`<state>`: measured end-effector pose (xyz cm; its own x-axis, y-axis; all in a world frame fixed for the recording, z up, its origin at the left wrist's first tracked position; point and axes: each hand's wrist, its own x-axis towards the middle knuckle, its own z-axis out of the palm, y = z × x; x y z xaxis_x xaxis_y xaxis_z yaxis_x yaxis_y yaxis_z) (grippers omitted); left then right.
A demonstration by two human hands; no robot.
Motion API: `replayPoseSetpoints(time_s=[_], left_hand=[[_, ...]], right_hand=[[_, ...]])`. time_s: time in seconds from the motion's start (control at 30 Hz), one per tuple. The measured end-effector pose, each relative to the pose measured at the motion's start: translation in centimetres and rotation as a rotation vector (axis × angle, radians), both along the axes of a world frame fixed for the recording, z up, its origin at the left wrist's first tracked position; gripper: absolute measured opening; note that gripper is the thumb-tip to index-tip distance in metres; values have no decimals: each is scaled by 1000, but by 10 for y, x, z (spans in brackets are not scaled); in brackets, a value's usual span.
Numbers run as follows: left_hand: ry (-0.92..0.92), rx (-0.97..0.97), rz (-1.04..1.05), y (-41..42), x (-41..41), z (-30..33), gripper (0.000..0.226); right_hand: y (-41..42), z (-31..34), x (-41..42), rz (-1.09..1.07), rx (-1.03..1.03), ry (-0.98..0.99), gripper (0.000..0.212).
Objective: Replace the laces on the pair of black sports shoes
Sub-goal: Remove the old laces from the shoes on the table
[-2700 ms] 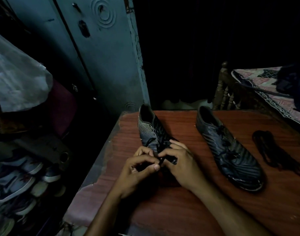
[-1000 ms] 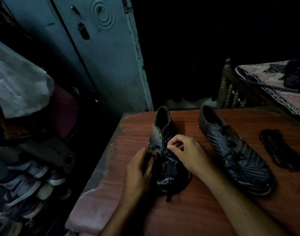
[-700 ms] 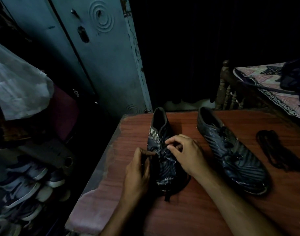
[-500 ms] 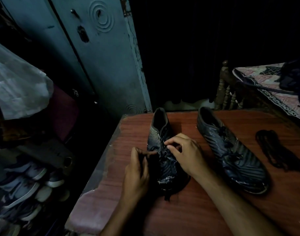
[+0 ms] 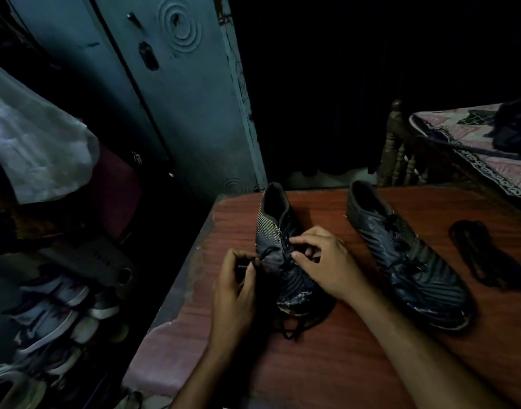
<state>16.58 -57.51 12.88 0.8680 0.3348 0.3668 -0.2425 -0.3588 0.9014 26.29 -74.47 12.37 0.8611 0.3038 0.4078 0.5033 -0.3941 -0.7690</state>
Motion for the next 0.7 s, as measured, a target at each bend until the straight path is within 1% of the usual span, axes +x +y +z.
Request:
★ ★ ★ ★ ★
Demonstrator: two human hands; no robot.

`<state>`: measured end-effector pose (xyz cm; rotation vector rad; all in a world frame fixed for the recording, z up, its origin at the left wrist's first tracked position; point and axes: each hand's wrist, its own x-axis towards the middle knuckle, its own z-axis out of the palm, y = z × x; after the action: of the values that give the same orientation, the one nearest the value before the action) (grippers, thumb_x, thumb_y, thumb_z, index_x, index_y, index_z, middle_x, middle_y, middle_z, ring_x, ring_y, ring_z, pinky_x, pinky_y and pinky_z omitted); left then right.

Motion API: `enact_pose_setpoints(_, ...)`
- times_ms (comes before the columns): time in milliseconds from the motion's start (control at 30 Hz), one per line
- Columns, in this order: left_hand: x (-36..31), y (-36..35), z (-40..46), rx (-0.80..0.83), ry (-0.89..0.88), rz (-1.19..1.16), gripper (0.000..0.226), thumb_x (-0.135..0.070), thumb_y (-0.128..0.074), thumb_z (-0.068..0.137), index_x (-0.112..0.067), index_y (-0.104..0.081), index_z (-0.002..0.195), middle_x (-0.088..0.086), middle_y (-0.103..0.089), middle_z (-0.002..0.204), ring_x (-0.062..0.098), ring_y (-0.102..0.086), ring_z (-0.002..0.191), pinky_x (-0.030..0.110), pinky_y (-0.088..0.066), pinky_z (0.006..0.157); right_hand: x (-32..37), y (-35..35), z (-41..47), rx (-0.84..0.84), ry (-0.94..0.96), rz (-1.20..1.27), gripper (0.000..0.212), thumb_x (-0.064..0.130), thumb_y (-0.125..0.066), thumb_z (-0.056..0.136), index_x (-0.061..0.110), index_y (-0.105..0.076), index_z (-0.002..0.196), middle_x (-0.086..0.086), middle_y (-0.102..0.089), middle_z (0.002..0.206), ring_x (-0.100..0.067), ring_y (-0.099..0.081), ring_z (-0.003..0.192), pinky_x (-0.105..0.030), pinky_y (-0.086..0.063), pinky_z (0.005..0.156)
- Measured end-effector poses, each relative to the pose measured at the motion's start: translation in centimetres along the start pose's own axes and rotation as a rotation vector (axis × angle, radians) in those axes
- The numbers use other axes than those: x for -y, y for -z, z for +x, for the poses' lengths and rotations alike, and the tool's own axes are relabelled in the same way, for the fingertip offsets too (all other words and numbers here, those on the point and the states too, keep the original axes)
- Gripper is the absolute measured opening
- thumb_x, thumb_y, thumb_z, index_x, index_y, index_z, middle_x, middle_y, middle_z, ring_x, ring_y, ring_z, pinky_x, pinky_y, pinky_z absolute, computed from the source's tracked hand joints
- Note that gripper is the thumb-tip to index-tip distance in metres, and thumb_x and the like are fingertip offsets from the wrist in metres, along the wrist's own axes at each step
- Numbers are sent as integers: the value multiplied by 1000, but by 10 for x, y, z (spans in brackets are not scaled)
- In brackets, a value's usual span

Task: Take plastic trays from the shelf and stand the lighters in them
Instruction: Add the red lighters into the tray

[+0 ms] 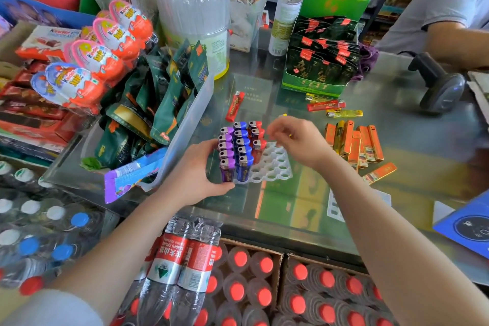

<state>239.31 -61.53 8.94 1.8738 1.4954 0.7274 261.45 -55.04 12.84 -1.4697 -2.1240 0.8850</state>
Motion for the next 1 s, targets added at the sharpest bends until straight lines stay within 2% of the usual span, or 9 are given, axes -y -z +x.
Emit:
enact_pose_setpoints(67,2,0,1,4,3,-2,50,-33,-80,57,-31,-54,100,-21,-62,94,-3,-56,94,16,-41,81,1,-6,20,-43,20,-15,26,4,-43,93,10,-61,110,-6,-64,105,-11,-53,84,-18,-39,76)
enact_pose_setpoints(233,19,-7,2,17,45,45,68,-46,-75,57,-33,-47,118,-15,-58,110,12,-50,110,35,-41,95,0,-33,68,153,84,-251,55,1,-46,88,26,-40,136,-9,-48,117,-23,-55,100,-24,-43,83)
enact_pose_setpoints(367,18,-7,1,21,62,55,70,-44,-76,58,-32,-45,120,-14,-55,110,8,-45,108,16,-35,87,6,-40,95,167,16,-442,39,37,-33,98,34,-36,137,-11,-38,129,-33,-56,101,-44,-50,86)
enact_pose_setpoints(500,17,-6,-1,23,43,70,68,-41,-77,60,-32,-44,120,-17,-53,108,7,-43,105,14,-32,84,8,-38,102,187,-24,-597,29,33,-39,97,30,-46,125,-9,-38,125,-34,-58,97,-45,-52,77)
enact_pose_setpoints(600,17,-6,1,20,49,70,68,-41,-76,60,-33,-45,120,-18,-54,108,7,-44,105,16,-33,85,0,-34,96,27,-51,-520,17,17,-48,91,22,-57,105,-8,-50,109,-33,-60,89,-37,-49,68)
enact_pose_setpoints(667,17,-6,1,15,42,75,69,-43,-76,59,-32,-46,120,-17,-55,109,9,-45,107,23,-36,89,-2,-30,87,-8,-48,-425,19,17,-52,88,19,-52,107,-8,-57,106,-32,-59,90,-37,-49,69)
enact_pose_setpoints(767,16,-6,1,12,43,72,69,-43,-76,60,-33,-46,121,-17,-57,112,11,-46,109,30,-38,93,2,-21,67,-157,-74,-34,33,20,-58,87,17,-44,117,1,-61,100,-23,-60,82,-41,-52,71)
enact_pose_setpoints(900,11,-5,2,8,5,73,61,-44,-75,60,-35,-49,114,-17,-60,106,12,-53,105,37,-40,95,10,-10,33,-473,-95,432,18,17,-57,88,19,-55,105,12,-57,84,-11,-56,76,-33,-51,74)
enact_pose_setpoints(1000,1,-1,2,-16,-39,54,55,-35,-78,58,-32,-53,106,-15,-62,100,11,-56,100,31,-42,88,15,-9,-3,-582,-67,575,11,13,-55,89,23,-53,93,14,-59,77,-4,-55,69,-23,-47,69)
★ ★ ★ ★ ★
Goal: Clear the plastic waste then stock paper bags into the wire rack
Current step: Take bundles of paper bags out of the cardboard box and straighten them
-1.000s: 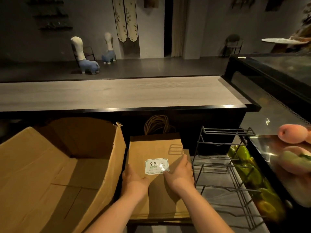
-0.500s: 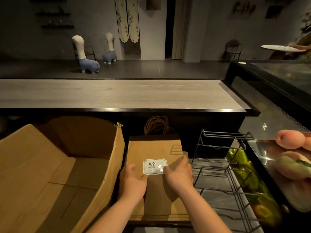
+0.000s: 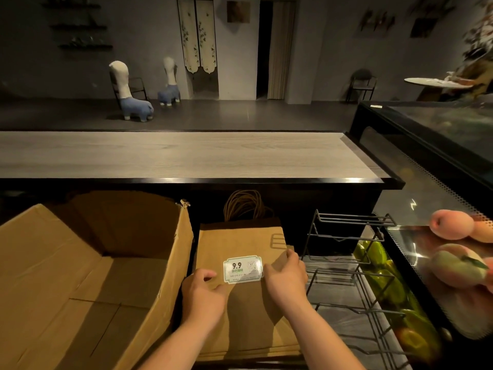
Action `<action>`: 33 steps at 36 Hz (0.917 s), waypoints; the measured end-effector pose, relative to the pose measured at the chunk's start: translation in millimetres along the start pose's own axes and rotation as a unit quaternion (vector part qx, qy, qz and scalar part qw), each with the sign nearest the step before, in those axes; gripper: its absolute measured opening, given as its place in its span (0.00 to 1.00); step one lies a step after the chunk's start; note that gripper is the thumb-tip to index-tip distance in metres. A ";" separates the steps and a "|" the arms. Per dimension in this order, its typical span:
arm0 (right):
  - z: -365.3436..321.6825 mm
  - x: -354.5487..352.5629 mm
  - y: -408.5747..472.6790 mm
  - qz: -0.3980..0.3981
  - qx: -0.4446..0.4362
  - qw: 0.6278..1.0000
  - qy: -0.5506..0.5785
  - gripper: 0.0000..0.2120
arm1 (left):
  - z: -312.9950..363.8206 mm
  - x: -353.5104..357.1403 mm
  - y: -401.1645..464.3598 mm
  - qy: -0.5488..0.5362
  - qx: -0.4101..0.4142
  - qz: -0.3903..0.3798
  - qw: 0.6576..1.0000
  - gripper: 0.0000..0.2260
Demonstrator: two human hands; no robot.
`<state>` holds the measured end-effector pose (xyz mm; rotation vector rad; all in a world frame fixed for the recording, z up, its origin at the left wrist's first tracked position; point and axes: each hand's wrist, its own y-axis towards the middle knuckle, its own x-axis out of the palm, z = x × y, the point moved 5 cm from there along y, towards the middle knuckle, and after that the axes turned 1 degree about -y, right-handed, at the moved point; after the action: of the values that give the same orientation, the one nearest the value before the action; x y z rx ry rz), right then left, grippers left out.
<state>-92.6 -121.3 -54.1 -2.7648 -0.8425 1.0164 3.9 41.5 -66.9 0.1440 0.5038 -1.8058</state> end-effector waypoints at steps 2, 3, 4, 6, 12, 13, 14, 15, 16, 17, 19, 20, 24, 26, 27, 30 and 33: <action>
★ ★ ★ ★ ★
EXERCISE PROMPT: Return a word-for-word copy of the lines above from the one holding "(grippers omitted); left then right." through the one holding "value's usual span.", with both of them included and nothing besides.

RESPONSE TO THIS EXERCISE:
`<state>`: measured end-effector pose (xyz cm; its own x-axis, y-axis; all in a world frame fixed for the recording, z up, its origin at the left wrist's first tracked position; point and axes: each hand's wrist, its own x-axis towards the middle knuckle, its own z-axis out of the palm, y = z × x; x y z xaxis_x xaxis_y xaxis_z yaxis_x yaxis_y yaxis_z) (grippers omitted); left then right.
A demonstration by two human hands; no robot.
Motion API: `replayPoseSetpoints(time_s=[_], left_hand=[[_, ...]], right_hand=[[_, ...]])`. time_s: time in seconds from the motion's start (control at 30 Hz), one per tuple. The measured end-effector pose, each relative to the pose measured at the motion's start: translation in centimetres and rotation as a rotation vector (axis × angle, radians), both along the axes of a world frame fixed for the recording, z up, its origin at the left wrist's first tracked position; gripper: absolute measured opening; note that gripper is the thumb-tip to index-tip distance in metres; values have no decimals: each is scaled by 1000, but by 10 for y, x, z (spans in brackets are not scaled); in brackets, a value's usual span.

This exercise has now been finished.